__AIM OF THE TASK__
Once you find the line with "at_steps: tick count" in the entries below, print it and each line after it up to and including the line with "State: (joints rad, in", exactly, without pictures.

__AVAILABLE DATA__
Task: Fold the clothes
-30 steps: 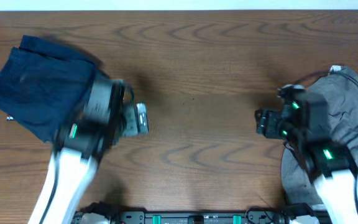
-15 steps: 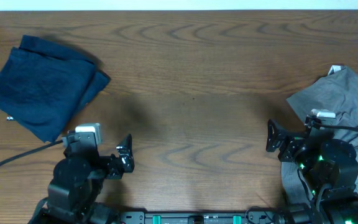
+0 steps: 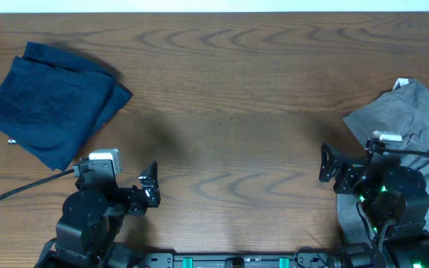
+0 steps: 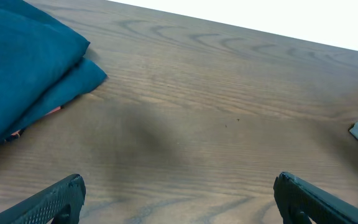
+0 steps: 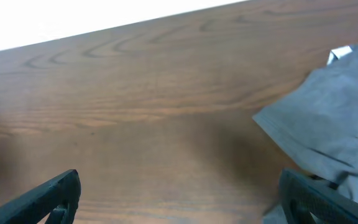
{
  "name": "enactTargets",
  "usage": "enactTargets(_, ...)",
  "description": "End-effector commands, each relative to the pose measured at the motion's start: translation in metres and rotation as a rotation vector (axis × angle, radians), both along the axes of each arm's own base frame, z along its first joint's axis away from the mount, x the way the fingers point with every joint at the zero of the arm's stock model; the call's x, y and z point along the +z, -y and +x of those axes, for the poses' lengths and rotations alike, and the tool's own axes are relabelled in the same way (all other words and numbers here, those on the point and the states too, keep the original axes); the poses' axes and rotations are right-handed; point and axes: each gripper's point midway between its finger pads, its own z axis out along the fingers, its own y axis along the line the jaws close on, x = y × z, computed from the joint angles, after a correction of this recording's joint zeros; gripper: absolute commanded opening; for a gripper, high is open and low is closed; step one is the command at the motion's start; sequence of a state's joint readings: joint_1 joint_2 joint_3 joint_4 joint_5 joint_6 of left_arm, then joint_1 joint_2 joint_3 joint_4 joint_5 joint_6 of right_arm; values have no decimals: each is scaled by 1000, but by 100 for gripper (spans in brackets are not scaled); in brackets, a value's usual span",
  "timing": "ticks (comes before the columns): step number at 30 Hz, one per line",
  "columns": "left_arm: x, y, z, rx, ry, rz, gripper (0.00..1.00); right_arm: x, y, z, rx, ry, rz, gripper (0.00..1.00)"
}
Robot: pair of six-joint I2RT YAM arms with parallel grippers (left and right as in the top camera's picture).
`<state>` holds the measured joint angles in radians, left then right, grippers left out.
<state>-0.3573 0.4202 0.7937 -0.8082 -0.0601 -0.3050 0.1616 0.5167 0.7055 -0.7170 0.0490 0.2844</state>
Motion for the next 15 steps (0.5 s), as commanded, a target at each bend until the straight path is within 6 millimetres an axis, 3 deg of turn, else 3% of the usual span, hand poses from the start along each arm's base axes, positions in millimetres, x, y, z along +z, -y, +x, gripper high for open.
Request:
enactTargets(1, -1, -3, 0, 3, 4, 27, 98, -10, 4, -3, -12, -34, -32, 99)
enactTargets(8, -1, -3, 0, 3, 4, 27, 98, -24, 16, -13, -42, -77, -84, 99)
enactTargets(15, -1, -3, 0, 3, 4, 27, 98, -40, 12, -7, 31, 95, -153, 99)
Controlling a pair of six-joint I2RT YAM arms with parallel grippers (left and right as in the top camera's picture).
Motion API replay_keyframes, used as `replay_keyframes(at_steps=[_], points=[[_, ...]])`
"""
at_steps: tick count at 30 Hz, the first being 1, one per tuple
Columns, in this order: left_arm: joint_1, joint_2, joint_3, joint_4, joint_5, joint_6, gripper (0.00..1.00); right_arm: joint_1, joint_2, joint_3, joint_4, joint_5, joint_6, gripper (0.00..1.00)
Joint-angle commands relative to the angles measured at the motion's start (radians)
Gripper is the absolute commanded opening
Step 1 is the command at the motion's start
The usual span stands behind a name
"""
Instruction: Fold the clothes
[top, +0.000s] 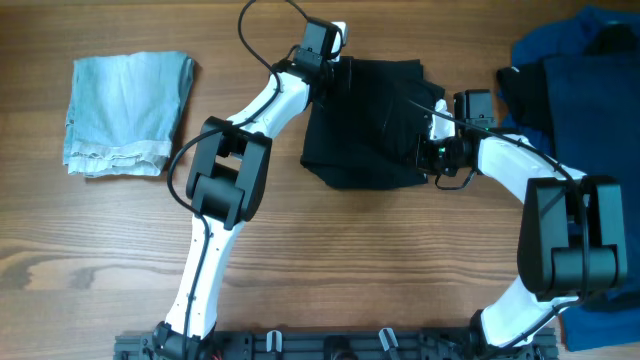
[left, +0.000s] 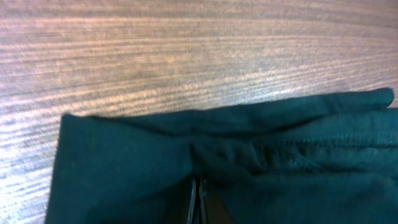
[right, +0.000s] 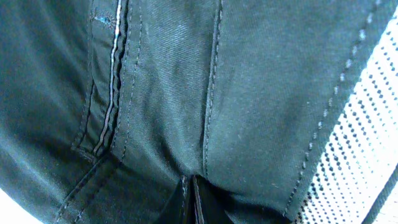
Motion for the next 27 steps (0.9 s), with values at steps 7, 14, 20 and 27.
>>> replay_keyframes(at_steps=[7,14,20,27], points=[[0.02,-0.402,0.065,-0.23,0.027,0.016,0.04,-0.011,-0.141,0.213,0.018,0.003,-0.058,0.04],[-0.016,-0.335,-0.007,-0.505,0.165,-0.011,0.04,-0.013,-0.046,0.219,0.209,0.109,-0.061,0.05],[-0.044,-0.223,-0.06,-0.544,0.294,-0.041,0.04,-0.013,0.195,0.219,0.35,0.133,-0.061,0.04],[-0.056,-0.185,-0.06,-0.684,0.264,-0.032,0.04,-0.013,0.325,0.219,0.399,0.145,-0.062,0.04]])
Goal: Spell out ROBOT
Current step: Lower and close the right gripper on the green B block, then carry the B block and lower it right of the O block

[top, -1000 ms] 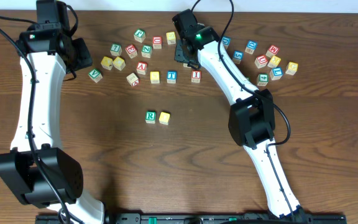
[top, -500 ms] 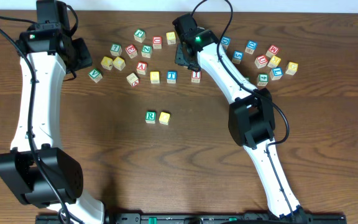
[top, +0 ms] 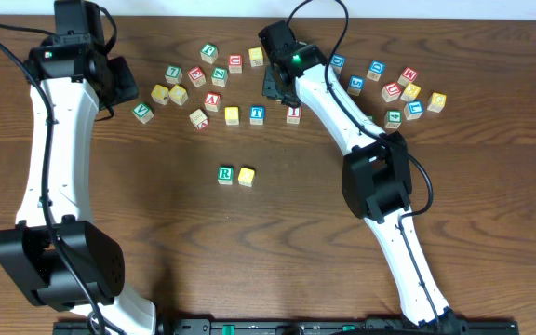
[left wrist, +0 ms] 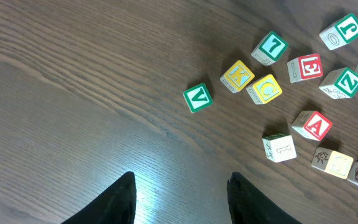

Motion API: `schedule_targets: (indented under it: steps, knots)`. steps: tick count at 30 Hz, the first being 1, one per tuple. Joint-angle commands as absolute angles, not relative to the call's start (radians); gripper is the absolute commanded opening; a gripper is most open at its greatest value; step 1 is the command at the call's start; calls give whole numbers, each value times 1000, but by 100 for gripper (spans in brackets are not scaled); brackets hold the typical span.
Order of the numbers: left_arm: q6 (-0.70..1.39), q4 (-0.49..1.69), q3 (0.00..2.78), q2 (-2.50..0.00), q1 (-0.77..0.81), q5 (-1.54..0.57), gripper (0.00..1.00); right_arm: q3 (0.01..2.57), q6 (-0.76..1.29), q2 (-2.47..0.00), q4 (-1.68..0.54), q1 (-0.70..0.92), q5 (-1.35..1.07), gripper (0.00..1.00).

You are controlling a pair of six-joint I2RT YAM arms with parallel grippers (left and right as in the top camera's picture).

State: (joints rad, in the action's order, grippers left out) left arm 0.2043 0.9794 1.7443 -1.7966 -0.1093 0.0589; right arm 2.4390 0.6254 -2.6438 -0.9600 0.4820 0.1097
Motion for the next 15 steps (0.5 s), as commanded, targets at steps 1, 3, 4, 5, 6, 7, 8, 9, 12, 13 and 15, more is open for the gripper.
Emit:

__TASK ANSWER__
at_steps: tick count at 30 Hz, the first being 1, one per tuple
Columns, in this order: left_arm: joint_1, joint_2, joint_3, joint_4, joint_5, joint_6, gripper (0.00..1.00); right_arm: joint_1, joint_2, joint_3, joint_4, joint_5, joint_6, gripper (0.00..1.00)
Joint-angle commands relative to the angles measured at the motion's start (radians)
Gripper is the absolute commanded opening
Step 1 is the command at the motion's start
The usual span stands behind a name
"""
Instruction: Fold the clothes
[top, +0.000s] 
[left, +0.000s] 
[right, +0.000s] 
Motion for the next 27 steps (0.9 s), with values at steps 7, 14, 20 and 27.
>>> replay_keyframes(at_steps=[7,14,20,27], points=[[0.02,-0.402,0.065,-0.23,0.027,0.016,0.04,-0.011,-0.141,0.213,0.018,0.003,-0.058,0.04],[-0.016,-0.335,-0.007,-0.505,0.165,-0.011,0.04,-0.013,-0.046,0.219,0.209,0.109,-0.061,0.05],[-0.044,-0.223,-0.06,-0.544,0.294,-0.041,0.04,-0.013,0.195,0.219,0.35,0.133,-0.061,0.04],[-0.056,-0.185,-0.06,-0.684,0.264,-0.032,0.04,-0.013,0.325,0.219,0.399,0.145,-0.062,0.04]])
Goal: Spell out ROBOT
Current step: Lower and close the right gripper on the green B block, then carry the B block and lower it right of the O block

[top, -1000 ms] 
[top, -500 ms] 
[top, +0 ms] 
[left wrist, +0 ms] 

Motion API: `schedule_targets: (indented under it: steps, knots)`. steps: tick count at 30 Hz, the first being 1, one per tuple. Joint-angle commands as absolute angles, not relative to the call's start (radians); gripper is the absolute commanded opening; a gripper is most open at its greatest value; step 1 is the command at the call's start; calls give whole numbers, each value times 1000, but by 100 for gripper (spans in brackets are not scaled); brackets hold the typical span.
Order of the numbers: left_arm: q6 (-0.70..1.39), q4 (-0.49..1.69), q3 (0.00..2.78), q2 (-2.50..0.00), q1 (-0.77..0.81), q5 (-1.54..0.57), gripper (0.00..1.00); right_arm: q3 (0.01..2.57), q6 (-0.76..1.29), q2 (-2.47..0.00), q4 (-1.68..0.54), q1 (-0.70..0.92), q5 (-1.35..1.07), gripper (0.00..1.00).

You are controlling a pair of six-joint I2RT YAM arms with parallel grippers (left and right as in the top camera's picture).

State: (joints rad, in the action's order, grippers left out) left arm 0.2043 0.9794 1.7443 -1.7966 -0.1093 0.0589; right arm 2.4390 0.6254 -2.6438 -0.9600 0.4820 0.1097

That is the complete output for this exercise.